Spider plants should not be watered more often than once per week. Allow the soil to fully dry before watering again. The best way to see if the soil is fully dry is to stick your finger in to feel it.

How should I water a spider plant?

Follow these spider plant watering tips to keep your plant happy.

  • Spider plants are susceptible to root rot if waterlogged, so they need to be planted in a pot with drainage holes. Cover the drainage holes with broken pottery to keep the soil from washing out, and plant in standard potting soil.
  • If your plant has lots of brown tips on its leaves, you can use distilled water to help flush out minerals, salts, and fertilizer.

How do I clean the spider plant’s leaves?

Because spider plants appreciate more humid environments, on top of watering, a light misting around its leaves is always a great idea. When you do this, it’s a great time to check the plant’s leaves for dust, dirt, and bugs.

To keep them clean, use a soft microfiber cloth to dust the leaves — don’t forget to dust the tops and bottoms of each. You can add a little bit of water to your cloth to better help remove debris.

How do I make my spider plant bushier?

If you want your spider plant to grow fuller, there are a few things that you can try.

  • Prune regularly. Cut any yellowed or brown leaves at the base of the spider plant using sharp scissors that have been sanitized with alcohol.
  • Remove baby spider plants. Cut the stem leading to the baby spider plant at the base of the mother plant. Removing these ensures that the mother plant does not divert any additional energy to the plantlets.
  • Add baby spider plants to the main pot. Propagating baby spider plants in soil or water and then adding them to the main pot can help give your spider plant a fuller look.

Why are my spider plant’s leaves turning yellow?

There are a few reasons why you might notice that your spider plant’s leaves are turning yellow. Here are some common causes and solutions.
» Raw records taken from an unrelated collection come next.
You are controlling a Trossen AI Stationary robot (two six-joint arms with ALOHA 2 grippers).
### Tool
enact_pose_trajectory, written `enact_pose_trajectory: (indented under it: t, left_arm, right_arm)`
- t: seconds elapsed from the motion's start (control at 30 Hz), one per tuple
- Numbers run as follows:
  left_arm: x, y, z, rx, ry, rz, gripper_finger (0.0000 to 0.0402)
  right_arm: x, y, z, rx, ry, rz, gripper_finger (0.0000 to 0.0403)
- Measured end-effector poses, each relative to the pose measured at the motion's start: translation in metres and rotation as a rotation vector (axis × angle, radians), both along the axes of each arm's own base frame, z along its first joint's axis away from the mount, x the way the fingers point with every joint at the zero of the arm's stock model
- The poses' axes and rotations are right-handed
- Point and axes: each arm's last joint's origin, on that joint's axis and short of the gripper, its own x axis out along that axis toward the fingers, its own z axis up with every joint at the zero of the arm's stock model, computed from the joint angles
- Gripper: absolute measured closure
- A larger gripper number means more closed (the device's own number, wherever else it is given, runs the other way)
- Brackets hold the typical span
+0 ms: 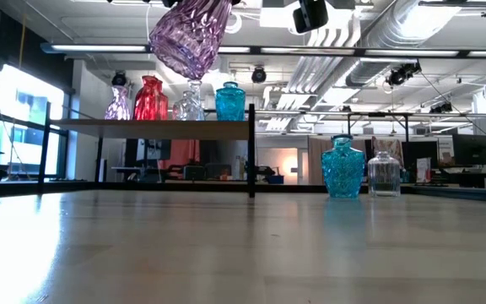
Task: Sort vases onto shelf
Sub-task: Put the top purple vase on the shelf aligned with the other purple vase
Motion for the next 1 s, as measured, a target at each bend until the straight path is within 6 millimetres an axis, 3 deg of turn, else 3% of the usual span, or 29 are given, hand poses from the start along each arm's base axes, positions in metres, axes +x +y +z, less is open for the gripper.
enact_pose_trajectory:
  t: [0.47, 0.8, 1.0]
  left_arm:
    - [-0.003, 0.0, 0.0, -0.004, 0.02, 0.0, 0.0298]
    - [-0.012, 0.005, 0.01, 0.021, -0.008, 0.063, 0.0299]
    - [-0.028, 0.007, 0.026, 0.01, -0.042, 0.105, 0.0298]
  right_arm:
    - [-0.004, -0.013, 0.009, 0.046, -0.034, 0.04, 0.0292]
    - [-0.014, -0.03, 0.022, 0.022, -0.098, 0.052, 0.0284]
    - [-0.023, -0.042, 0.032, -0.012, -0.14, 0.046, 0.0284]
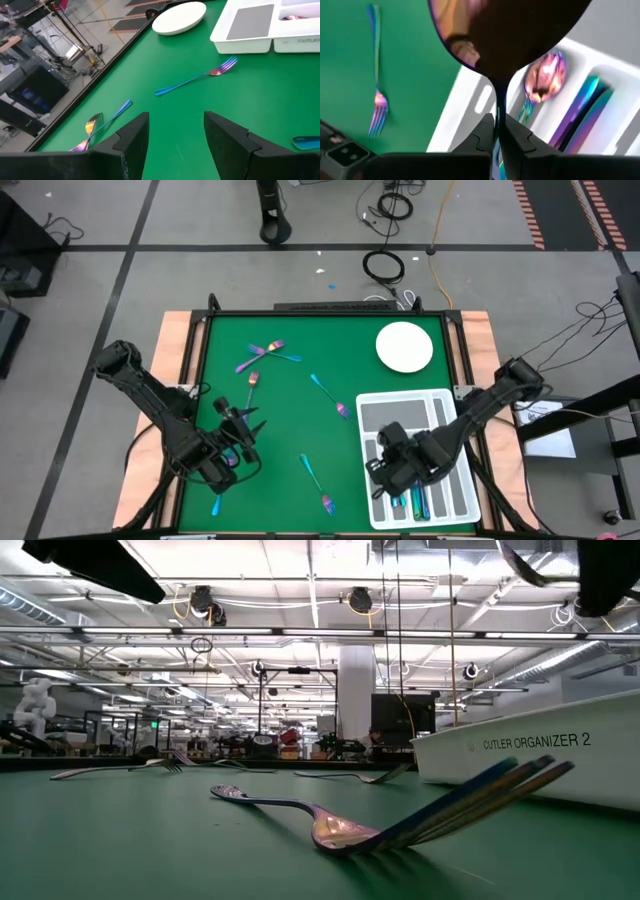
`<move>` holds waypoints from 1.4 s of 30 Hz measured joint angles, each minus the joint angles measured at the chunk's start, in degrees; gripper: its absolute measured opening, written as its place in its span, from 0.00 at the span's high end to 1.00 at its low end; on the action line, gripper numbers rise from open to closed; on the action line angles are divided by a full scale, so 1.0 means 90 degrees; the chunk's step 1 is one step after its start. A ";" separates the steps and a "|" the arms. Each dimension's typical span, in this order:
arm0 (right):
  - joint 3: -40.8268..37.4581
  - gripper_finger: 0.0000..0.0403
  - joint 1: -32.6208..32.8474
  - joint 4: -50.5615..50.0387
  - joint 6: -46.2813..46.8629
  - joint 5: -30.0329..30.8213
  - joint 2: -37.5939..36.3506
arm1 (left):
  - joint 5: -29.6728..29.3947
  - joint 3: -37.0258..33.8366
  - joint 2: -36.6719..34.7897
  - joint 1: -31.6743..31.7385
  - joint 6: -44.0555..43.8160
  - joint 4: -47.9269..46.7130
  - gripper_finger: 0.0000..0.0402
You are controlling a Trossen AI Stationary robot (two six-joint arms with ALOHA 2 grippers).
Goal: Sort silverware
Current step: Put the spoon into the utensil organizer
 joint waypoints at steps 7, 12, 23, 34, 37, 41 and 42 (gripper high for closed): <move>-0.0821 0.99 0.0350 0.1029 0.1162 -0.0534 0.0014 | 0.0135 0.0000 0.0000 0.0000 0.0307 0.0216 0.52; -0.1451 0.99 0.0406 0.2106 0.1507 -0.0703 0.0016 | 0.0177 0.0000 0.0000 0.0000 0.0309 0.0330 0.52; -0.1752 0.99 0.0399 0.2076 0.1654 -0.1162 0.0016 | 0.0334 0.0000 0.0000 0.0000 0.0855 0.1061 0.52; -0.1752 0.99 0.0399 0.2060 0.1473 -0.1143 0.0016 | 0.0697 0.0000 0.0000 0.0044 0.2088 0.2069 0.52; -0.1752 0.96 0.0399 0.1965 0.1565 -0.1146 0.0016 | 0.0836 0.0000 0.0000 0.0041 0.2090 0.2071 0.52; -0.1752 0.87 0.0397 0.1824 0.1584 -0.1146 0.0016 | 0.0869 0.0000 0.0000 0.0044 0.2090 0.2069 0.52; -0.1752 0.85 0.0397 0.1824 0.1590 -0.1146 0.0016 | 0.0874 0.0000 0.0000 0.0044 0.2090 0.2071 0.52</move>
Yellow leaves might signal too much or too little light. Spider plants like bright indirect light. If they are in low-light conditions, or if they are exposed to direct sunlight, their leaves might yellow.

Try moving your plant to a location that is out of direct sunlight, but that still receives a lot of indirect sunlight.

Yellow leaves might also indicate that the air is too dry. This is especially common in winter, when indoor air holds a lot less humidity. A room humidifier can help restore the air’s moisture to ideal levels.

A spider plant might also have yellow leaves if it is being overwatered. Make sure that the soil is sufficiently dry before watering next.

Pests can be another cause of yellow leaves on spider plants. Keep a close watch on the foliage of your plant for mealybugs, aphids, spider mites, and other houseplant pests that can damage its leaves.

Want more information on diagnosing your plant’s issues? Check out our houseplant troubleshooting guide.

Credit: Yaoinlove/Shutterstock

Should I cut the babies off my spider plant?

Although you can divide an overgrown plant into multiples, you don’t have to wait for the plant to double in size to propagate it. The flowers that form in response to increasing day length will develop into mini spider plants, called “spiderettes,” which are easy to grow into new plants.

  • The best way is to leave the spiderette attached to the mother plant, but place it on a new pot of soil so that the nodules and tiny roots on the bottom of the plantlet are touching the soil. Keep the new soil moist, and cut the stem between the new and old plant after the spiderette has rooted.
  • Spiderettes can also be cut off and rooted. If you see spiderettes on a plant in a business or a friend’s home, asking if you can take a baby plantlet is a great way to increase your home jungle size. 
  • They can be rooted in soil or water. They will root faster in water, but sometimes plants rooted in water have difficulty adapting to soil, especially if they’ve been in water for a long time.

Is a spider plant toxic to dogs and cats?

Luckily, spider plants are a safe option that allows for plants and pets to exist in harmony. According to ASPCA, both cats and dogs do just fine if they accidentally ingest the leaves of the spider plant.